_How to complete this task_.
Set the listing down again in full, word for word, with the pictures left out.

----

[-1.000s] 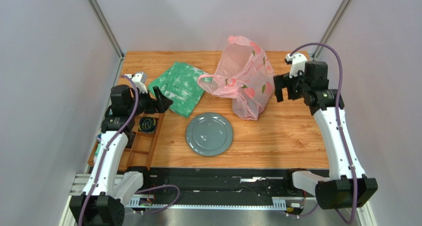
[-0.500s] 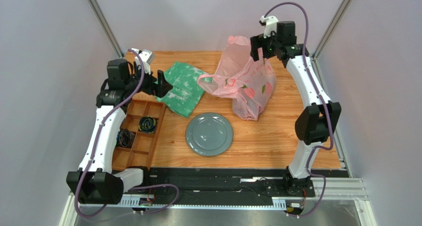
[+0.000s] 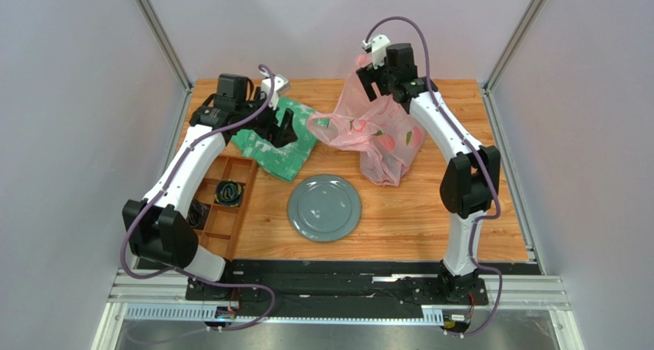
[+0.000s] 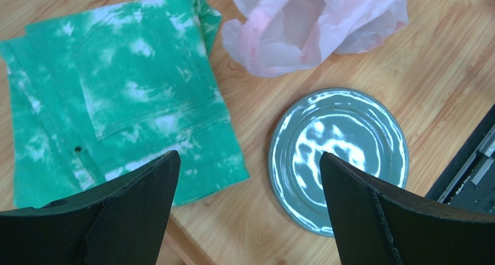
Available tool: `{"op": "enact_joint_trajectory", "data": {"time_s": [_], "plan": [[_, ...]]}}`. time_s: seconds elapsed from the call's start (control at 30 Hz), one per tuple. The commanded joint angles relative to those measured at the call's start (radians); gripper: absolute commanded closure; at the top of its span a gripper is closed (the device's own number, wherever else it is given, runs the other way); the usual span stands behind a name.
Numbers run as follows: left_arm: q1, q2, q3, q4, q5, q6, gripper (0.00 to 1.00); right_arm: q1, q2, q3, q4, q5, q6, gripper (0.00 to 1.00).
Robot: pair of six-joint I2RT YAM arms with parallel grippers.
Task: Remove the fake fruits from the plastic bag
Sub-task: Adjust the plastic bag at the center of the board.
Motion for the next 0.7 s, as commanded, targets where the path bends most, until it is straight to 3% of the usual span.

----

_Output for this exercise_.
[-1.000s] 
[-0.500s] 
[+0.000s] 
[+0.000s] 
Available tool: `{"op": "enact_joint_trajectory", "data": {"time_s": [_], "plan": [[_, ...]]}}`. time_s: seconds elapsed from the call's start (control at 30 Hz), one per tuple. The commanded joint angles relative to those measured at the call's start (radians); gripper: absolute commanded closure; at the top of its span a gripper is closed (the device's own number, wherever else it is given, runs the other way); the usual span stands behind a name.
Numbers run as follows: left_arm: q1, q2, q3, q4, q5, q6, gripper (0.00 to 1.00); right_arm: q1, q2, q3, q4, q5, q6, gripper (0.00 to 1.00).
Robot: pair of six-joint I2RT YAM arms with parallel grippers.
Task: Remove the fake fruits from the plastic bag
Sub-task: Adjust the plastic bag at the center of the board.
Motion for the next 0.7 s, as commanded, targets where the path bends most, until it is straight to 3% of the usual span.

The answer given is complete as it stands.